All of lore.kernel.org
 help / color / mirror / Atom feed
From: Eric Biggers <ebiggers@kernel.org>
To: "Jason A. Donenfeld" <Jason@zx2c4.com>
Cc: Linux Crypto Mailing List <linux-crypto@vger.kernel.org>,
	linux-arm-kernel <linux-arm-kernel@lists.infradead.org>,
	Ard Biesheuvel <ardb@kernel.org>,
	Herbert Xu <herbert@gondor.apana.org.au>,
	David Sterba <dsterba@suse.com>,
	Paul Crowley <paulcrowley@google.com>
Subject: Re: [PATCH v2 09/11] crypto: blake2s - share the "shash" API boilerplate code
Date: Fri, 18 Dec 2020 12:08:30 -0800	[thread overview]
Message-ID: <X90MPh/uwXXu3F/Y@sol.localdomain> (raw)
In-Reply-To: <CAHmME9oW-_GXJ+nVwyiEV7wfjmzqBgqrSynnJ6xoN5UA_Nzh1Q@mail.gmail.com>

On Fri, Dec 18, 2020 at 05:14:58PM +0100, Jason A. Donenfeld wrote:
> On Thu, Dec 17, 2020 at 11:25 PM Eric Biggers <ebiggers@kernel.org> wrote:
> >
> > From: Eric Biggers <ebiggers@google.com>
> >
> > Move the boilerplate code for setkey(), init(), update(), and final()
> > from blake2s_generic.ko into a new module blake2s_helpers.ko, and export
> > it so that it can be used by other shash implementations of BLAKE2s.
> >
> > setkey() and init() are exported as-is, while update() and final() have
> > a blake2s_compress_t function pointer argument added.  This allows the
> > implementation of the compression function to be overridden, which is
> > the only part that optimized implementations really care about.
> >
> > The helper functions are defined in a separate module blake2s_helpers.ko
> > (rather than just than in blake2s_generic.ko) because we can't simply
> > select CRYPTO_BLAKE2B from CRYPTO_BLAKE2S_X86.  Doing this selection
> > unconditionally would make the library API select the shash API, while
> > doing it conditionally on CRYPTO_HASH would create a recursive kconfig
> > dependency on CRYPTO_HASH.  As a bonus, using a separate module also
> > allows the generic implementation to be omitted when unneeded.
> >
> > These helper functions very closely match the ones I defined for
> > BLAKE2b, except the BLAKE2b ones didn't go in a separate module yet
> > because BLAKE2b isn't exposed through the library API yet.
> >
> > Finally, use these new helper functions in the x86 implementation of
> > BLAKE2s.  (This part should be a separate patch, but unfortunately the
> > x86 implementation used the exact same function names like
> > "crypto_blake2s_update()", so it had to be updated at the same time.)
> 
> There's a similar situation happening with chacha20poly1305 and with
> curve25519. Each of these uses a mildly different approach to how we
> split things up between library and crypto api code. The _helpers.ko
> is another one. There any opportunity here to take a more
> unified/consistant approach? Or is shash slightly different than the
> others and benefits from a third way?

What I'm doing isn't that new; it's basically the same thing that's already done
for sha1, sha256, sha512, sm3, and nhpoly1305.  The difference is just where the
shash helper functions are defined.  For sha1, sha256, sha512, and sm3 it's in
headers (include/crypto/{sha1,sha256,sha512,sm3}_base.h).  For nhpoly1305 it's
in the same module as the generic implementation (crypto/nhpoly1305.c).

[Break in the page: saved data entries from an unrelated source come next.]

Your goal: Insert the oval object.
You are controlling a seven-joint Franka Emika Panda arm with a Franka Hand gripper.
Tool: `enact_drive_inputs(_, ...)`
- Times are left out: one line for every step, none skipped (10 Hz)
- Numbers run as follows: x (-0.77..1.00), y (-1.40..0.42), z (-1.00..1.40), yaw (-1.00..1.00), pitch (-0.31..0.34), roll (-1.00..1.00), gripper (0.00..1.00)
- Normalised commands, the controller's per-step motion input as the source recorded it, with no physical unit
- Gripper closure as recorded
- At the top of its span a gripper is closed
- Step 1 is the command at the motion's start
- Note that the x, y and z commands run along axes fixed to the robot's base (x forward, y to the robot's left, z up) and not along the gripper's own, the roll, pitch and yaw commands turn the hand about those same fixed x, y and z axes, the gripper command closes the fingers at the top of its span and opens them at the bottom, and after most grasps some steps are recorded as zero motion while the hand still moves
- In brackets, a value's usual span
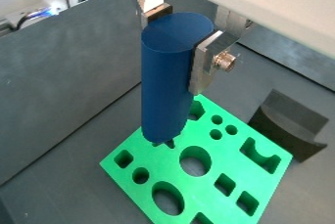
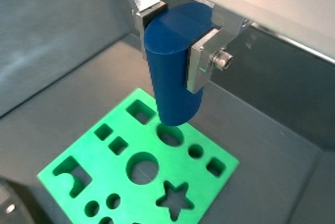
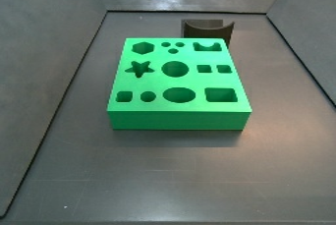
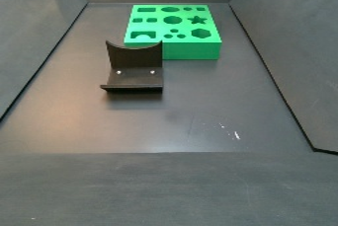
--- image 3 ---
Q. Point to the dark curved holder piece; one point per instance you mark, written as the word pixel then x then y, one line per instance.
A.
pixel 206 29

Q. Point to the green shape sorter block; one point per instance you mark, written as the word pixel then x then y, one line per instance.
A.
pixel 177 84

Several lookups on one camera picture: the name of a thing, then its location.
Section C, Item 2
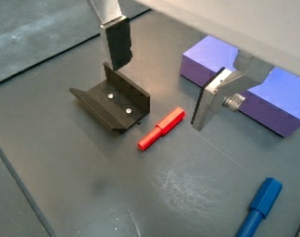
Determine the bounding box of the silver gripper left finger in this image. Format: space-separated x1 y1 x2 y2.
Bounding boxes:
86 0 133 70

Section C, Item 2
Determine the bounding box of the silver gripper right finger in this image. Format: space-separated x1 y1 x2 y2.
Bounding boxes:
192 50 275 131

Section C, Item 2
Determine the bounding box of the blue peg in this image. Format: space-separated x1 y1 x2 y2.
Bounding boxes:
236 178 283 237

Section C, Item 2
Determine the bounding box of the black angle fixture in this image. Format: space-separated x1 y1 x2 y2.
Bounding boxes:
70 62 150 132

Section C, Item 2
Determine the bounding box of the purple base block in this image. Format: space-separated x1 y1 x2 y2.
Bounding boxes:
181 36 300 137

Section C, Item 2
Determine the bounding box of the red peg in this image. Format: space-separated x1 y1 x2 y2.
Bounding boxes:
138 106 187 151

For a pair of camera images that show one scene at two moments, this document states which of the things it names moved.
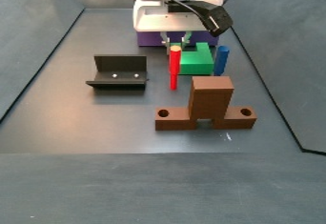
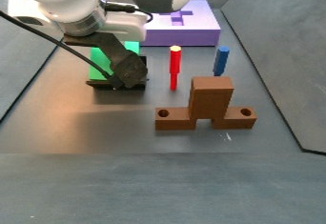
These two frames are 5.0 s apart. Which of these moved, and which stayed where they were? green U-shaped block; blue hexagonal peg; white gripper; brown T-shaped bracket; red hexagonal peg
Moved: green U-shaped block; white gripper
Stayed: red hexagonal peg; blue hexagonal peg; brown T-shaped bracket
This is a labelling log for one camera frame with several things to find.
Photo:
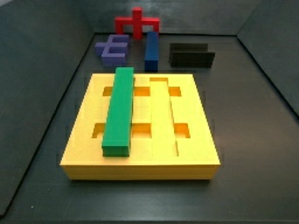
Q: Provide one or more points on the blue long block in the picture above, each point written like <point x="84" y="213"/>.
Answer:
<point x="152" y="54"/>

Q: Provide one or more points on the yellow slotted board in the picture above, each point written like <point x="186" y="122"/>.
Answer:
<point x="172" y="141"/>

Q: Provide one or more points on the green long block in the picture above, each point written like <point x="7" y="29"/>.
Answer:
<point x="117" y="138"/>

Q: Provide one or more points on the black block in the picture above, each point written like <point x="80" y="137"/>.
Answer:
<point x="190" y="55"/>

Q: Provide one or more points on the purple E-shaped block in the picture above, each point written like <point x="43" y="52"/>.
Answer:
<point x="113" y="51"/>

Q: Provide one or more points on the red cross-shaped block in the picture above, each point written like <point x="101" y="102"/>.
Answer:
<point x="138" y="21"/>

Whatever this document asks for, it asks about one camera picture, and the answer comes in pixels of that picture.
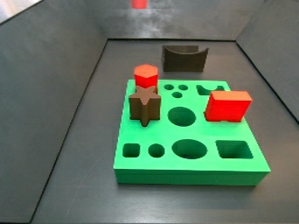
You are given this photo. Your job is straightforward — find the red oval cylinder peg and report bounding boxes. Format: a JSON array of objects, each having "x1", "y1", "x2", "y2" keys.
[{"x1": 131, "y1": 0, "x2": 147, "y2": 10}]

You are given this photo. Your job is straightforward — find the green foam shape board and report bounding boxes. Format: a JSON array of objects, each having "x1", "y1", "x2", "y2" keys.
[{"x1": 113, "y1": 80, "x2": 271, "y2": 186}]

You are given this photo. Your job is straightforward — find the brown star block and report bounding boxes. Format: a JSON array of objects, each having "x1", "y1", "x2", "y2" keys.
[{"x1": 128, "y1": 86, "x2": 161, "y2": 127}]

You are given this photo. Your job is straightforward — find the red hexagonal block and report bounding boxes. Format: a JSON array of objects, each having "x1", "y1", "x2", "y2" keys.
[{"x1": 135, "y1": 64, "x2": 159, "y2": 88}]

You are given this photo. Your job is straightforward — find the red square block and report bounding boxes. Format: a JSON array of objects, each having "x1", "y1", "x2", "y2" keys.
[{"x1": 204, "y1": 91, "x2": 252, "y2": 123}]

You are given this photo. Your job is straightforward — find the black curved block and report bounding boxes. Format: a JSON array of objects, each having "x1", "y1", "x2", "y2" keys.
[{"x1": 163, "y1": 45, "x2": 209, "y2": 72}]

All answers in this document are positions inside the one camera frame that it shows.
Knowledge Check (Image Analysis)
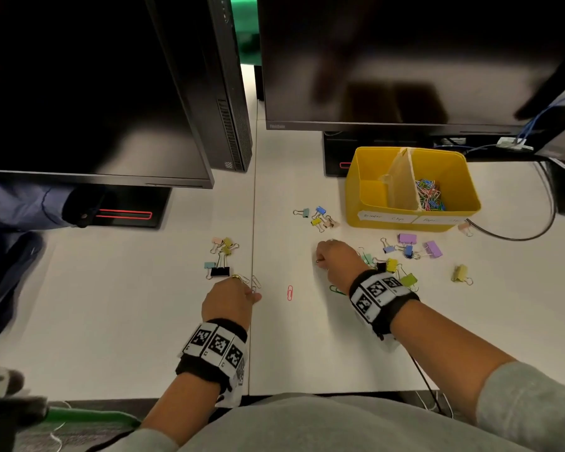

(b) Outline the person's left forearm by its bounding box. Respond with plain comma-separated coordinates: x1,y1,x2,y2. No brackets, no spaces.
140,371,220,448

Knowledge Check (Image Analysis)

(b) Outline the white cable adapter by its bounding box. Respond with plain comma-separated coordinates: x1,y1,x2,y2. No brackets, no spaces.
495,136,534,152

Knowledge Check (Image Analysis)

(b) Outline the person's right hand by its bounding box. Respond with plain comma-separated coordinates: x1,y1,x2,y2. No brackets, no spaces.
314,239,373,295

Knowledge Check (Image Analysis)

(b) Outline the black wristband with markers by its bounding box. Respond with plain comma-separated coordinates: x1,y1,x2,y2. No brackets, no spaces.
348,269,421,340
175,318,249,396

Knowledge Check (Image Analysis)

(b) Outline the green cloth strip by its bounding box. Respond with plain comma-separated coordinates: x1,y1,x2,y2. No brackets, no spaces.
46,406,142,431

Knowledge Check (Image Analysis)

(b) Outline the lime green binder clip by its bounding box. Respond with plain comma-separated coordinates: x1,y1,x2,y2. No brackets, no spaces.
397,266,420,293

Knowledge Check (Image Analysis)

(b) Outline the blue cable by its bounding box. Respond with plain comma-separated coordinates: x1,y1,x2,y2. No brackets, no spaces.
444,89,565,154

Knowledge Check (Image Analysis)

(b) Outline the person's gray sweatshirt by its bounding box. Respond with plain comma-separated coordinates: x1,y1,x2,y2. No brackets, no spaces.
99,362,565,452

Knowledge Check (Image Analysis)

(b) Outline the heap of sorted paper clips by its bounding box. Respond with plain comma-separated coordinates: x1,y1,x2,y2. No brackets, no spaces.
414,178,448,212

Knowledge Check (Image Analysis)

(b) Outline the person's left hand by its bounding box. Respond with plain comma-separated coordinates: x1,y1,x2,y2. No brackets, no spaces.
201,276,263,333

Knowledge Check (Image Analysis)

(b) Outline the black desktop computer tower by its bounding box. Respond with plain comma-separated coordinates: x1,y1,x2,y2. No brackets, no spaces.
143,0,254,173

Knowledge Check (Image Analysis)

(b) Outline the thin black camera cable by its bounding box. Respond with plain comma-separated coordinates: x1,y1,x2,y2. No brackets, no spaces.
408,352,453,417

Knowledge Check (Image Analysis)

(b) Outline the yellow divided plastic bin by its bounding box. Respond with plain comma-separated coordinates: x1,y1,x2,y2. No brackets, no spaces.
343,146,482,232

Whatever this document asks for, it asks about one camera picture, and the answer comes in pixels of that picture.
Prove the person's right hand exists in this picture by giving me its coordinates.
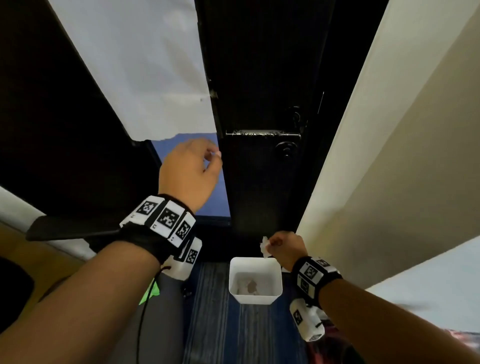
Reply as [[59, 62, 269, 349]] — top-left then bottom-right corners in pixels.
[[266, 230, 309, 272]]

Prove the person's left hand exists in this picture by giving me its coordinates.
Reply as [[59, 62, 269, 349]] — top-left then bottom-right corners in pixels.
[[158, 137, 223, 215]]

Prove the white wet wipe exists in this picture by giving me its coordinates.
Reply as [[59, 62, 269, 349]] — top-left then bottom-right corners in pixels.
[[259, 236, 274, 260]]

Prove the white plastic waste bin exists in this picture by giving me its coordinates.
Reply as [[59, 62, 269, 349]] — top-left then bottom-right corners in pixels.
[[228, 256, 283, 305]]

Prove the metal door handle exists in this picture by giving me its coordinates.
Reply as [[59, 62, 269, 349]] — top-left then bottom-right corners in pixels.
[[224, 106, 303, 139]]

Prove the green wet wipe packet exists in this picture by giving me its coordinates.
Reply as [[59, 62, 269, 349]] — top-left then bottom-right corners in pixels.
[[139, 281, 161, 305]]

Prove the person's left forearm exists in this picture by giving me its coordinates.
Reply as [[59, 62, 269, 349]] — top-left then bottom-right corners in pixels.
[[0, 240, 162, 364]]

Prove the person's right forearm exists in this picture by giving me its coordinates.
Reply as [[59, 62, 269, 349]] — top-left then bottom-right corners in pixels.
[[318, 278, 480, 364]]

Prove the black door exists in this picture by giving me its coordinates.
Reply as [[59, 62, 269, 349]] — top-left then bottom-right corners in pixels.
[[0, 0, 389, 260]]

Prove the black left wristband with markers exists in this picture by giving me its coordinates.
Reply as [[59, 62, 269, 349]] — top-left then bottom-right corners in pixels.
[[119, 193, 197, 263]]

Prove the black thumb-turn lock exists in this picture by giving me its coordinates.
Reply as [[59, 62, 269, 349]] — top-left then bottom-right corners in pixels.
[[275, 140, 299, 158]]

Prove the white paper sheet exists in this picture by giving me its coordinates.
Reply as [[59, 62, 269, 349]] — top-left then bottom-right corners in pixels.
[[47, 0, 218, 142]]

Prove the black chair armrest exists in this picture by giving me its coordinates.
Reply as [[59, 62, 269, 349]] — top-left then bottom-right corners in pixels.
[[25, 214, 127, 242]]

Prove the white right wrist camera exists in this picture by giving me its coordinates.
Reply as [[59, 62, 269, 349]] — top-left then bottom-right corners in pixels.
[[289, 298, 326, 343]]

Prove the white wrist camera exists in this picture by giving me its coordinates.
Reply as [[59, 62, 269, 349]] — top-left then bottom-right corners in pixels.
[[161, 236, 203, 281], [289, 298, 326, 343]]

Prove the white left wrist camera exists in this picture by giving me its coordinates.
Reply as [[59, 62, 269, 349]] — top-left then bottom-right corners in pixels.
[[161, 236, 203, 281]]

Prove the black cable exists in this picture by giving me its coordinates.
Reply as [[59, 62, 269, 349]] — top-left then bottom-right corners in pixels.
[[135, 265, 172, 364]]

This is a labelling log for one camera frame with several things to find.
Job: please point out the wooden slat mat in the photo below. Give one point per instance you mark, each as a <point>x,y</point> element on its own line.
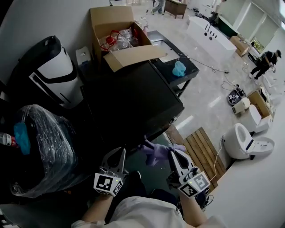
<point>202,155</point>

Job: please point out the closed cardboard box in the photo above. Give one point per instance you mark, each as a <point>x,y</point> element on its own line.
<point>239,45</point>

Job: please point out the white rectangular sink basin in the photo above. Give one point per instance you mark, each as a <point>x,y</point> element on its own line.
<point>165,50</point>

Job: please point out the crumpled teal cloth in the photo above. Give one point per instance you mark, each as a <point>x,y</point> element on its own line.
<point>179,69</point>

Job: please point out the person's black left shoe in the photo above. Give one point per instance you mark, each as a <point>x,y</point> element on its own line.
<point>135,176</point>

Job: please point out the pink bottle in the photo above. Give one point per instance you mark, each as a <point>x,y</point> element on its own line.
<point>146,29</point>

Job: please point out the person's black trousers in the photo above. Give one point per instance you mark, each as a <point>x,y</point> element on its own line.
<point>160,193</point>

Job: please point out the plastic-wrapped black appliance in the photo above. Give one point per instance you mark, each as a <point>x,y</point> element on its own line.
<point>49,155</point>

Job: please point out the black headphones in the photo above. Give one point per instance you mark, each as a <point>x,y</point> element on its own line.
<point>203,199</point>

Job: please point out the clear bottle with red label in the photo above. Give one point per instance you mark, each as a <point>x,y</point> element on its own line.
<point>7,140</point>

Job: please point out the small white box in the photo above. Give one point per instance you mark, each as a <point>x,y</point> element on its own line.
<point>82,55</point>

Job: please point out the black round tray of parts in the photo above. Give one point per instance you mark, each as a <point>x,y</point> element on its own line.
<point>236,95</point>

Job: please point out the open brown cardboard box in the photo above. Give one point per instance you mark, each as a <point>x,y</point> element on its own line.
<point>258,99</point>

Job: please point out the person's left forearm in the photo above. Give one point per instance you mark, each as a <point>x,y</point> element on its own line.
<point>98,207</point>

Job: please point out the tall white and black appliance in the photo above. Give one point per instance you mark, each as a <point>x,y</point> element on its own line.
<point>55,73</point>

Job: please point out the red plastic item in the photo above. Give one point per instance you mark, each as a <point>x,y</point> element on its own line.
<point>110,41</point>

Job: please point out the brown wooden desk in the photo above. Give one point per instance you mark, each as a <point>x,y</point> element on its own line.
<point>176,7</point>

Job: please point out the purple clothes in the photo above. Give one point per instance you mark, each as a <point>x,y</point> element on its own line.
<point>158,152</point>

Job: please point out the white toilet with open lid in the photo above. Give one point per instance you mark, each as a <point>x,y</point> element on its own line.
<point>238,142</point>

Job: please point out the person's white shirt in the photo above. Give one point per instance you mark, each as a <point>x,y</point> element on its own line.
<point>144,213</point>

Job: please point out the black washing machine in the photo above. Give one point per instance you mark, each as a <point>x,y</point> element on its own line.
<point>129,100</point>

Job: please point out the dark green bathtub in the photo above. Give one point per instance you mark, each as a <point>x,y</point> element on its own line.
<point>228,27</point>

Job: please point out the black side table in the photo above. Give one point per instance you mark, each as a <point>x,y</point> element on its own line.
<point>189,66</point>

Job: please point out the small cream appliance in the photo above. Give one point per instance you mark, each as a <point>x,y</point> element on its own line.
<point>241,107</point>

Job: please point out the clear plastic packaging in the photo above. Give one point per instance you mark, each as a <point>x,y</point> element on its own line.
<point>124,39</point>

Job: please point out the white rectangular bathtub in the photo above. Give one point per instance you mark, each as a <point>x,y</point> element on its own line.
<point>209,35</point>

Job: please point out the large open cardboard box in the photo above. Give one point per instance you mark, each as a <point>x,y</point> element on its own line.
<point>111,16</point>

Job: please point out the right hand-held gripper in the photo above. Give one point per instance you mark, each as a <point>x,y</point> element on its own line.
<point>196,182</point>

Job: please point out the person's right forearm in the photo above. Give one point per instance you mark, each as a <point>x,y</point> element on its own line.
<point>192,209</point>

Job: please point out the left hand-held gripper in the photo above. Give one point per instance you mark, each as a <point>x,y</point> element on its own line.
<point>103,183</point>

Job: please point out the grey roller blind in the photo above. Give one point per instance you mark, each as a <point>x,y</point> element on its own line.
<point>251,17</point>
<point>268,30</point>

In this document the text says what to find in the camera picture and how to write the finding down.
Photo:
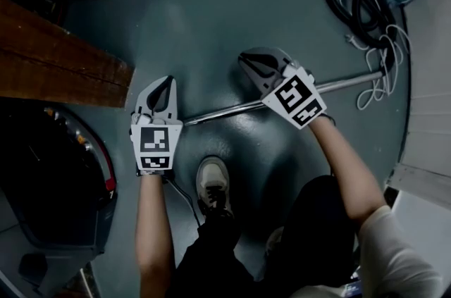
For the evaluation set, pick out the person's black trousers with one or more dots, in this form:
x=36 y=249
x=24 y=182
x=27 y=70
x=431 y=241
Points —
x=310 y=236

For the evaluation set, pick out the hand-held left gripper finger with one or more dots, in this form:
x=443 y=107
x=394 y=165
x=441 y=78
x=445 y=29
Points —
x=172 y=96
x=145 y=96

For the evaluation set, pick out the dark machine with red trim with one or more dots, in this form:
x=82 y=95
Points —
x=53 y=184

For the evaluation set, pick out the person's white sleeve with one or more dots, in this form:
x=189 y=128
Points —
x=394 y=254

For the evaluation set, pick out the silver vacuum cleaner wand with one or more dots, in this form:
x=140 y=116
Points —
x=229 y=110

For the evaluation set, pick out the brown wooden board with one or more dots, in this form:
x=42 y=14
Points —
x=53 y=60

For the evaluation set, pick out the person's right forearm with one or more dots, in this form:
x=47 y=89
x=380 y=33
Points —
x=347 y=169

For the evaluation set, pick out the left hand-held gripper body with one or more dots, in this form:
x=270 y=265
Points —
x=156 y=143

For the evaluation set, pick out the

As I mentioned in the commit message, putting the shash helpers in the same
module as the generic implementation doesn't work for blake2s due to the need
for the architecture-specific blake2s modules to support the library API (and
possibly *only* the library API) too.  So that mainly leaves the options of
adding include/crypto/blake2s_base.h, or adding blake2s_helpers.ko.  But these
approaches aren't fundamentally different -- it's just a matter of whether the
code is short enough for it to make sense to always inline it or not.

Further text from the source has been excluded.